In the fantasy tradition, the use of family lines seems to originate in legend, medieval romances, and myths. The tropes of the hidden prince and divine lineage of heroes are easily recognizable throughout the genre. Thus, family line can provide a link to royalty, governance, and status for a character. Following that path, it provides a link to both potential plotlines and resources through family allies and family enemies. Family lines can also yield abilities, talents, and other inheritances. These inheritance can include the ability to use magic, or to use certain kinds of magic. For example, Garth Nix’s Sabriel can use positive necromancy due to her father’s line and the royal line of the country has its own magic. Likewise, Michael Moorcock’s Elric has a special connection to myriad elementals and the quasi-divine Lords of Chaos through contracts made with his ancestors.

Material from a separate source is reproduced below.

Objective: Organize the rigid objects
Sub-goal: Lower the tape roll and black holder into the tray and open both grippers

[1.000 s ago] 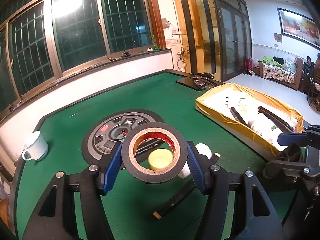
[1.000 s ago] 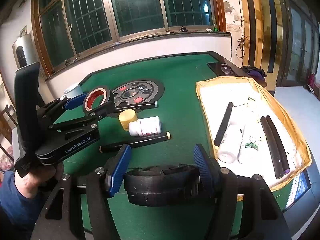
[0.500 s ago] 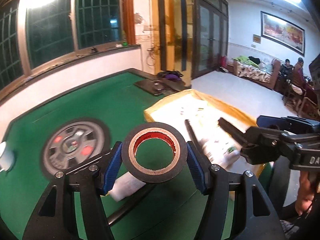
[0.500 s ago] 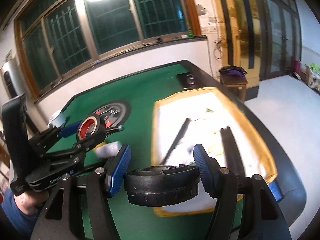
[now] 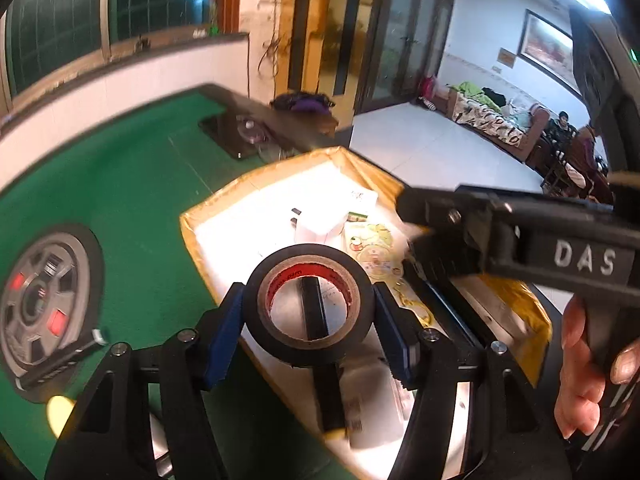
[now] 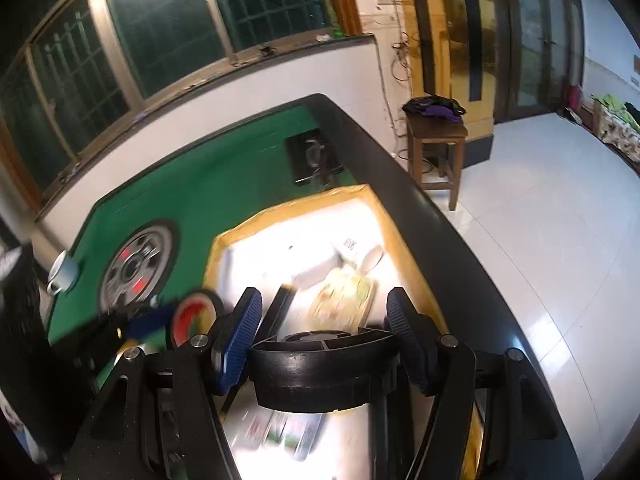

Urban fantasy, arguably, continues this tradition. The prevalence of mixed species characters could be seen as an extension of the ancient Greek demigods and the divine kings of Mesopotamia. As with the fantasy genre, family lineage can provide access to powers (Riordan’s demigods and Egyptian mages; Ilona Andrews’s Kate Daniels). The family genetic inheritance can also be linked to the ability to use magic (Rowling’s wizards and Riordan’s magicians). These associations can also connect a character to politics (Jaye Wells’s Sabina Kane, granddaughter of the leader of Earth’s vampires). Mythological elements can be harnessed by the story and characters through lineage (Riordan’s demigods), as can legends and magic items (Rowling’s invisibility cloak handed down to Harry from his father).

Science fiction often maintains the tradition in space opera or science fantasy, but also has its own unique uses. Family lines are important to sci-fi politics, alliances, and the history of nations. The hidden prince and Chosen One archetype continue in segments of the sci-fi genre, looking at the Jedi (whether Anakin’s “virgin birth” or Luke’s family line, depending on which one sees as the Chosen One) or Dune with its warring houses and genetic mingling. But, sci-fi adds other uses such as family or generation ships for both trade and colonization. C.J. Cherryh presents a perfect example of the family ship with the traders in much of her Earth-based space opera, particularly Merchanter’s Luck.

How can family lines and genealogy be applied in worldbuilding and narrative? There are a variety of methods, some more subtle than others. Harry Potter and the Skywalkers have their family lines incorporated with references to their respective parents throughout, though not appearing too strongly—aside from continued references to Harry’s eyes. George Martin tells his readers the complete lineages and blood relations between all of his characters, their houses, their sub-houses, and the castles they hold. Tolkien does something similar in the Silmarillion and the hobbits’ interest in genealogy and is more subtle in Lord of the Rings. There, he uses genealogy to connect Aragorn to the Ring, Elrond to Aragorn via Arwen and their half-elven bloodline, and Gimli and Frodo serve as family links between The Hobbit and LotR via Gloin and Bilbo. Frank Herbert is more subtle than Martin, but shows an equally complex and important relation of noble houses and family alliances. Herbert adds, though, the importance of family lines in the Bene Gesserit’s manipulation of bloodlines to produce the Kwisatz Haderach and generally guide human evolution.